*** Begin section ***

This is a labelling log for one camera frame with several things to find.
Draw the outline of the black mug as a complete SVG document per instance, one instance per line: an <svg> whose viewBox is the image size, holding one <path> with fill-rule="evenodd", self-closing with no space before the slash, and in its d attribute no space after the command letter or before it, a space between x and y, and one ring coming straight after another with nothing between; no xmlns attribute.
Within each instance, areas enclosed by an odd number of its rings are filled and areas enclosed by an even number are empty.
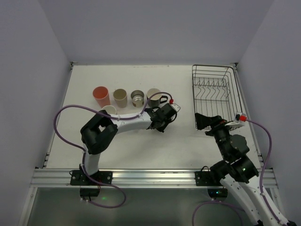
<svg viewBox="0 0 301 226"><path fill-rule="evenodd" d="M168 101L168 97L161 94L161 91L156 88L149 89L146 97L149 107L158 107Z"/></svg>

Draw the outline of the metal cup with cream label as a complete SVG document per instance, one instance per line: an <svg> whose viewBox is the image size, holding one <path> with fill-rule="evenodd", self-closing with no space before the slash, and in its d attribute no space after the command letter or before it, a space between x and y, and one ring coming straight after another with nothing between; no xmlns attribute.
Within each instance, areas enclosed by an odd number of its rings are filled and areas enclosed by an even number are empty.
<svg viewBox="0 0 301 226"><path fill-rule="evenodd" d="M144 106L144 93L141 90L134 90L131 93L131 100L134 107L141 108Z"/></svg>

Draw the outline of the beige plastic cup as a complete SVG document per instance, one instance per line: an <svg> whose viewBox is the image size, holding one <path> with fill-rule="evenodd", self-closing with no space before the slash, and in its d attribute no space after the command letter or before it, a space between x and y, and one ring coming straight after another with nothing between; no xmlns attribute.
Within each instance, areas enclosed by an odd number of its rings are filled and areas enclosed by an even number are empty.
<svg viewBox="0 0 301 226"><path fill-rule="evenodd" d="M127 92L124 89L117 89L113 92L113 98L119 108L127 106Z"/></svg>

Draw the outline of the pink ceramic mug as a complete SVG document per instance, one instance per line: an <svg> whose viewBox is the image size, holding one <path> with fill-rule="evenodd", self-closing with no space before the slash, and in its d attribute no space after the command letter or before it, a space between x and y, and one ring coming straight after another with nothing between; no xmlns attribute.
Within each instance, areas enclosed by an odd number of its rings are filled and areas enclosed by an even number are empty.
<svg viewBox="0 0 301 226"><path fill-rule="evenodd" d="M112 105L106 105L102 108L102 110L105 110L108 114L117 114L117 109Z"/></svg>

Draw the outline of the tall pink plastic cup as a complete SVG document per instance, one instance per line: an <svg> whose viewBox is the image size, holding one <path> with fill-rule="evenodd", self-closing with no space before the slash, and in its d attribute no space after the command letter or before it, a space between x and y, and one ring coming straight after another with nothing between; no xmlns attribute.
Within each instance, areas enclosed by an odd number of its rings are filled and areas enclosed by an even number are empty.
<svg viewBox="0 0 301 226"><path fill-rule="evenodd" d="M100 105L100 107L104 107L107 105L110 105L110 97L109 97L109 91L104 86L96 87L93 90L93 97L97 101L97 103Z"/></svg>

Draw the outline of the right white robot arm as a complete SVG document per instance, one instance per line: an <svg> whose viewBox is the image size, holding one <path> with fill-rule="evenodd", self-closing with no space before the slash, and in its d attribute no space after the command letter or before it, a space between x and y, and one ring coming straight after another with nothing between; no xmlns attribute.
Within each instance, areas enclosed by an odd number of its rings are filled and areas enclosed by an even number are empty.
<svg viewBox="0 0 301 226"><path fill-rule="evenodd" d="M226 121L221 116L195 114L198 130L210 128L205 134L214 137L222 155L222 161L210 167L209 171L195 172L196 177L220 183L240 204L254 226L294 226L277 208L263 185L265 168L255 167L246 155L249 152L246 138L230 134L232 128L244 126L250 119L243 113L236 113L234 120Z"/></svg>

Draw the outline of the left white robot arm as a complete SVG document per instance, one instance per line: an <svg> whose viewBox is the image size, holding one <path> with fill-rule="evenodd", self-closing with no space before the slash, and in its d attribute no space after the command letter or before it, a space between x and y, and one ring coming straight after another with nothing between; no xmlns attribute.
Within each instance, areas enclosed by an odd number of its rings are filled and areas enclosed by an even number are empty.
<svg viewBox="0 0 301 226"><path fill-rule="evenodd" d="M108 114L101 110L80 130L85 154L82 166L88 175L98 171L100 154L105 151L113 138L120 133L139 129L156 129L163 132L172 123L180 110L177 104L167 103L162 107L145 108L141 114L123 116Z"/></svg>

*** End section ***

Say how many lines above hold the word "pink", giving only the count.

2